» **WHAT YOU WILL DO**
All lines of the following material must be written out exactly as they appear.

» **DATASET CONTENT**
------------------------------------------------

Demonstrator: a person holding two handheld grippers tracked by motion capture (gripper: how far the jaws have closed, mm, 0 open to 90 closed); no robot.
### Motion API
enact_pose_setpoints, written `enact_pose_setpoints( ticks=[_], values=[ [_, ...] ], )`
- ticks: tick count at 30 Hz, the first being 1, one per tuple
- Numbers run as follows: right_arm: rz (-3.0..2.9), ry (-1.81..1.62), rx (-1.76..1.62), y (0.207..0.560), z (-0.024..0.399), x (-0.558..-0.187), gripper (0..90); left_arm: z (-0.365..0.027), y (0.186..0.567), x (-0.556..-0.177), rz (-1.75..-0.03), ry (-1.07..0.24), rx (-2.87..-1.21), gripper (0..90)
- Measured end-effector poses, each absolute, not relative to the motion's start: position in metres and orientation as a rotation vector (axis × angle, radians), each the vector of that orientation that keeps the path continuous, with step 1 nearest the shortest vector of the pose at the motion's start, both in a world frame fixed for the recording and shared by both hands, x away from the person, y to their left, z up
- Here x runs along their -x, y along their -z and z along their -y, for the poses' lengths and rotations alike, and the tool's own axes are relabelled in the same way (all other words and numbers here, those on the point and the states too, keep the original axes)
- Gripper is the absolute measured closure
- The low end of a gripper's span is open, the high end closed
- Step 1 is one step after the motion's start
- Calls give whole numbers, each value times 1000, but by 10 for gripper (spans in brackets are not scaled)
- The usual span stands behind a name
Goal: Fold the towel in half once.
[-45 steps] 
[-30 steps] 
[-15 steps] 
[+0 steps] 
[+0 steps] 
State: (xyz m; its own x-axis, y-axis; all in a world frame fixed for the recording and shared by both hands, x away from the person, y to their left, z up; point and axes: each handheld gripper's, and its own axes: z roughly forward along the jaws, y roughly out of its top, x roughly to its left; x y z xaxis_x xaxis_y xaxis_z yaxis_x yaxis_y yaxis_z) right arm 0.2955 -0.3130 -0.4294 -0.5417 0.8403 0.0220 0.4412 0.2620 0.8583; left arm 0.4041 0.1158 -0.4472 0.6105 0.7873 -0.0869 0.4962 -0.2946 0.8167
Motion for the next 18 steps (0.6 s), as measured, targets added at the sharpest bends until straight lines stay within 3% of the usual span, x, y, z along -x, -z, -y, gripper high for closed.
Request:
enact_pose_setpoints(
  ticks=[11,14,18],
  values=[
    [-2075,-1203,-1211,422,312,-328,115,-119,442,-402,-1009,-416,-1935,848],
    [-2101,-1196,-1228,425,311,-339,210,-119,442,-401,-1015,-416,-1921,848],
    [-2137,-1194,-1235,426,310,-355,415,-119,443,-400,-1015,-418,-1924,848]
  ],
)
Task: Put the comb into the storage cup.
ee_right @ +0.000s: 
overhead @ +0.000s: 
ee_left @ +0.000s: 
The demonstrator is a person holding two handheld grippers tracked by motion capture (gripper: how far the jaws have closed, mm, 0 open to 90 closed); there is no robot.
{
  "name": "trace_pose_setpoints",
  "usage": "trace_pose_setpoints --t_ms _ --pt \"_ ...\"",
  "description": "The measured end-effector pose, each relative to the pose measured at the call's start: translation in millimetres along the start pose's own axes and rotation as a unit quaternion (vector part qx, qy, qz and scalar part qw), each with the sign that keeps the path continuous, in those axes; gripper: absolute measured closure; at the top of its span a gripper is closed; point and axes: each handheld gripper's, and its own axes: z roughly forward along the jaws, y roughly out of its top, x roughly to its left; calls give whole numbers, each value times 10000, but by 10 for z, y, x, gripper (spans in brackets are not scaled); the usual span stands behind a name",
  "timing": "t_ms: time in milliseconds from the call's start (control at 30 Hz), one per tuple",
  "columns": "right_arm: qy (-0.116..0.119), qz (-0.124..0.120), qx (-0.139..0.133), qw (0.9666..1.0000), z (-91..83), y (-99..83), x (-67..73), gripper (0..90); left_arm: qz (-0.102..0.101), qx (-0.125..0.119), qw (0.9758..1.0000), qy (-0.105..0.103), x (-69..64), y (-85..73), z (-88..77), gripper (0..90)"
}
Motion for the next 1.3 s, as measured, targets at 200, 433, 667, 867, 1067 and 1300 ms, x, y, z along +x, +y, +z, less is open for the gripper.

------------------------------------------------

» **ANSWER BOX**
Demonstrator: a person holding two handheld grippers tracked by motion capture (gripper: how far the jaws have closed, mm, 0 open to 90 closed); no robot.
### Motion API
enact_pose_setpoints, written `enact_pose_setpoints( ticks=[_], values=[ [_, ...] ], )`
- ticks: tick count at 30 Hz, the first being 1, one per tuple
- Numbers run as follows: right_arm: rz (-3.0..2.9), ry (-1.81..1.62), rx (-1.76..1.62), y (0.207..0.560), z (-0.024..0.399), x (-0.558..-0.187), gripper (0..90); left_arm: z (-0.365..0.027), y (0.186..0.567), x (-0.556..-0.177), rz (-1.75..-0.03), ry (-1.07..0.24), rx (-2.87..-1.21), gripper (0..90)
- Measured end-effector poses, each absolute, not relative to the motion's start: position in metres and orientation as a rotation vector (axis × angle, radians), each the vector of that orientation that keeps the path continuous, with step 1 nearest the shortest vector of the pose at the motion's start, both in a world frame fixed for the recording and shared by both hands, x away from the person, y to their left, z up
- Here x runs along their -x, y along their -z and z along their -y, for the poses' lengths and rotations alike, and the tool's own axes are relabelled in the same way (all other words and numbers here, those on the point and the states too, keep the original axes)
- Gripper is the absolute measured closure
- The low end of a gripper's span is open, the high end closed
- Step 1 is one step after the motion's start
- Calls give whole numbers, each value times 1000, but by 10 for gripper (spans in brackets are not scaled)
- The usual span stands behind a name
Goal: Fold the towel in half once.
[-45 steps] 
[-30 steps] 
[-15 steps] 
[+0 steps] 
[+0 steps] 
State: (xyz m; its own x-axis, y-axis; all in a world frame fixed for the recording and shared by both hands, x away from the person, y to their left, z up; point and axes: each handheld gripper's, and its own axes: z roughly forward along the jaws, y roughly out of its top, x roughly to its left; x y z xaxis_x xaxis_y xaxis_z yaxis_x yaxis_y yaxis_z) right arm 0.2955 -0.3130 -0.4294 -0.5417 0.8403 0.0220 0.4412 0.2620 0.8583; left arm 0.4041 0.1158 -0.4472 0.6105 0.7873 -0.0869 0.4962 -0.2946 0.8167
Motion for the next 18 steps (0.6 s), as measured, targets added at the sharpest bends until straight lines stay within 3% of the usual span, x, y, z along -x, -z, -y, gripper high for closed.
Request:
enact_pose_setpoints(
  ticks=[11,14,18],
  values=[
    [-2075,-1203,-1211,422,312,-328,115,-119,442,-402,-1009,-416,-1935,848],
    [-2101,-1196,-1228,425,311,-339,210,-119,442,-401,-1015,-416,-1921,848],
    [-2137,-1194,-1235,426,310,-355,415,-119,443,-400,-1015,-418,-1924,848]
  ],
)
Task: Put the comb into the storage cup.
ee_right @ +0.000s: 
overhead @ +0.000s: 
ee_left @ +0.000s: 
The demonstrator is a person holding two handheld grippers tracked by motion capture (gripper: how far the jaws have closed, mm, 0 open to 90 closed); there is no robot.
{
  "name": "trace_pose_setpoints",
  "usage": "trace_pose_setpoints --t_ms _ --pt \"_ ...\"",
  "description": "The measured end-effector pose, each relative to the pose measured at the call's start: translation in millimetres along the start pose's own axes and rotation as a unit quaternion (vector part qx, qy, qz and scalar part qw), each with the sign that keeps the path continuous, in those axes; gripper: absolute measured closure; at the top of its span a gripper is closed; point and axes: each handheld gripper's, and its own axes: z roughly forward along the jaws, y roughly out of its top, x roughly to its left; calls give whole numbers, each value times 10000, but by 10 for z, y, x, gripper (spans in brackets are not scaled); the usual span stands behind a name",
  "timing": "t_ms: time in milliseconds from the call's start (control at 30 Hz), one per tuple",
  "columns": "right_arm: qy (-0.116..0.119), qz (-0.124..0.120), qx (-0.139..0.133), qw (0.9666..1.0000), z (-91..83), y (-99..83), x (-67..73), gripper (0..90); left_arm: qz (-0.102..0.101), qx (-0.125..0.119), qw (0.9758..1.0000), qy (-0.105..0.103), x (-69..64), y (-85..73), z (-88..77), gripper (0..90)"
}
Motion for the next 1.3 s, as measured, targets at 200, 433, 667, 867, 1067 and 1300 ms, x, y, z along +x, +y, +z, less is open for the gripper.

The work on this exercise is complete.